Each line of the records that includes "corner" should be found and copied.

+++

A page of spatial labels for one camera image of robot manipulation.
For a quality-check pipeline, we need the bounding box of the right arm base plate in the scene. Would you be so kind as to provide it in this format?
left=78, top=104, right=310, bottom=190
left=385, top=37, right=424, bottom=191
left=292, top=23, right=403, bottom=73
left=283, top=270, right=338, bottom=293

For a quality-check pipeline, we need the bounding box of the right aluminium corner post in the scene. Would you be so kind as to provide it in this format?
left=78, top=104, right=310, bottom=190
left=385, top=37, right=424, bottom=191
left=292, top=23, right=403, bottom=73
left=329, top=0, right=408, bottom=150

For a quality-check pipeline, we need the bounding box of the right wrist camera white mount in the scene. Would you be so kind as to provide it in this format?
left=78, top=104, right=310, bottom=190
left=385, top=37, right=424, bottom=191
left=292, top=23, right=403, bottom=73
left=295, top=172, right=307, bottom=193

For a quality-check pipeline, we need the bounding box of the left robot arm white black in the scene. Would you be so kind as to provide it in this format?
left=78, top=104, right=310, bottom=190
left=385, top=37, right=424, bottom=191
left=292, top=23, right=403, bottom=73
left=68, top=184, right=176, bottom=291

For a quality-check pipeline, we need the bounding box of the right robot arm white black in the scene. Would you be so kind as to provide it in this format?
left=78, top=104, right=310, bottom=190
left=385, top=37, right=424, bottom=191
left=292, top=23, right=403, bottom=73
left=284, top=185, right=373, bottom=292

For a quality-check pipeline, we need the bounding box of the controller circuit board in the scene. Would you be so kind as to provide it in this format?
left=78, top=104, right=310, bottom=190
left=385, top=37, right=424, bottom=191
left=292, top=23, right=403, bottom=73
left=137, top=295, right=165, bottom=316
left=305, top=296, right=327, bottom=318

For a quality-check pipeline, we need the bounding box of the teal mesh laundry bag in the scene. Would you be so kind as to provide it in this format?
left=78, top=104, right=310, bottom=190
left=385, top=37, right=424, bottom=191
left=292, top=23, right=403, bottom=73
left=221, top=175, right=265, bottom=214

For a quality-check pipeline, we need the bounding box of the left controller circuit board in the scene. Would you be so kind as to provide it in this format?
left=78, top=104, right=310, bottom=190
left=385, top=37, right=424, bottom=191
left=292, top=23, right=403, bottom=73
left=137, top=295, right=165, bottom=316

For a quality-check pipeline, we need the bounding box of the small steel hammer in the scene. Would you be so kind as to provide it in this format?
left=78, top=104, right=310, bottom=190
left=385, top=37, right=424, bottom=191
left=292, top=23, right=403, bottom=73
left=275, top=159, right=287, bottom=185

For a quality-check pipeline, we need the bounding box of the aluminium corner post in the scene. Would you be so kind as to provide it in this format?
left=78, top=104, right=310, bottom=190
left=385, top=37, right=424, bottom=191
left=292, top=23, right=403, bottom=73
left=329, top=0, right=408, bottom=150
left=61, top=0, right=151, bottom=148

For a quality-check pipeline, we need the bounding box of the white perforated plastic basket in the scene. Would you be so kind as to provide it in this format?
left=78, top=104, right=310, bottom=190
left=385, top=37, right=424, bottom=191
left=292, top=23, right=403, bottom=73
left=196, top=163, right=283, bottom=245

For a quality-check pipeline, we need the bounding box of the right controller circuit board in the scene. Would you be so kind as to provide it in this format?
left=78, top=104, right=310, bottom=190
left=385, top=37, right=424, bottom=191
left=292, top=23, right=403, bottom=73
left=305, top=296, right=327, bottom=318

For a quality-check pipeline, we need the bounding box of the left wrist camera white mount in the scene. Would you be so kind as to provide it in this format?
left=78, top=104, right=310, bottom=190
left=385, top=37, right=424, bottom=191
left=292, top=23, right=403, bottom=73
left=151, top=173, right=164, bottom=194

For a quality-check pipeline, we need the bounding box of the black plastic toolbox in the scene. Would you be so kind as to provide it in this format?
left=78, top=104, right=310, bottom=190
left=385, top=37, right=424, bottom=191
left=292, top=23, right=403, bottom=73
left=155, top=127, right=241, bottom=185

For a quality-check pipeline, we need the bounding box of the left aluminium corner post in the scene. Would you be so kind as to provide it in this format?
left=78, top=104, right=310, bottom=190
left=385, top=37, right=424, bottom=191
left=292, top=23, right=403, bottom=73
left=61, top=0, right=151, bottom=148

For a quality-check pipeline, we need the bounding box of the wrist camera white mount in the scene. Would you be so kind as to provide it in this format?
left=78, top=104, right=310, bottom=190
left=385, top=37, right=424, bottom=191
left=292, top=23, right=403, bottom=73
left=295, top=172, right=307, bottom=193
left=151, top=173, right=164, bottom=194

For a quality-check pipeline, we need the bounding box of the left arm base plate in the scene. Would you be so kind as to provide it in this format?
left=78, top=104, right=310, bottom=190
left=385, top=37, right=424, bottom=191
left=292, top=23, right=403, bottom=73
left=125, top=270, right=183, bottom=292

+++

> Response area:
For a quality-check pipeline, we need the bounding box of the right aluminium corner post in the scene. Would you be so kind as to provide it in this format?
For a quality-check pipeline, we need the bounding box of the aluminium corner post in the scene. Would you be so kind as to provide it in this format?
For a quality-check pipeline, we need the bounding box of the left aluminium corner post in the scene. Would you be so kind as to provide it in this format?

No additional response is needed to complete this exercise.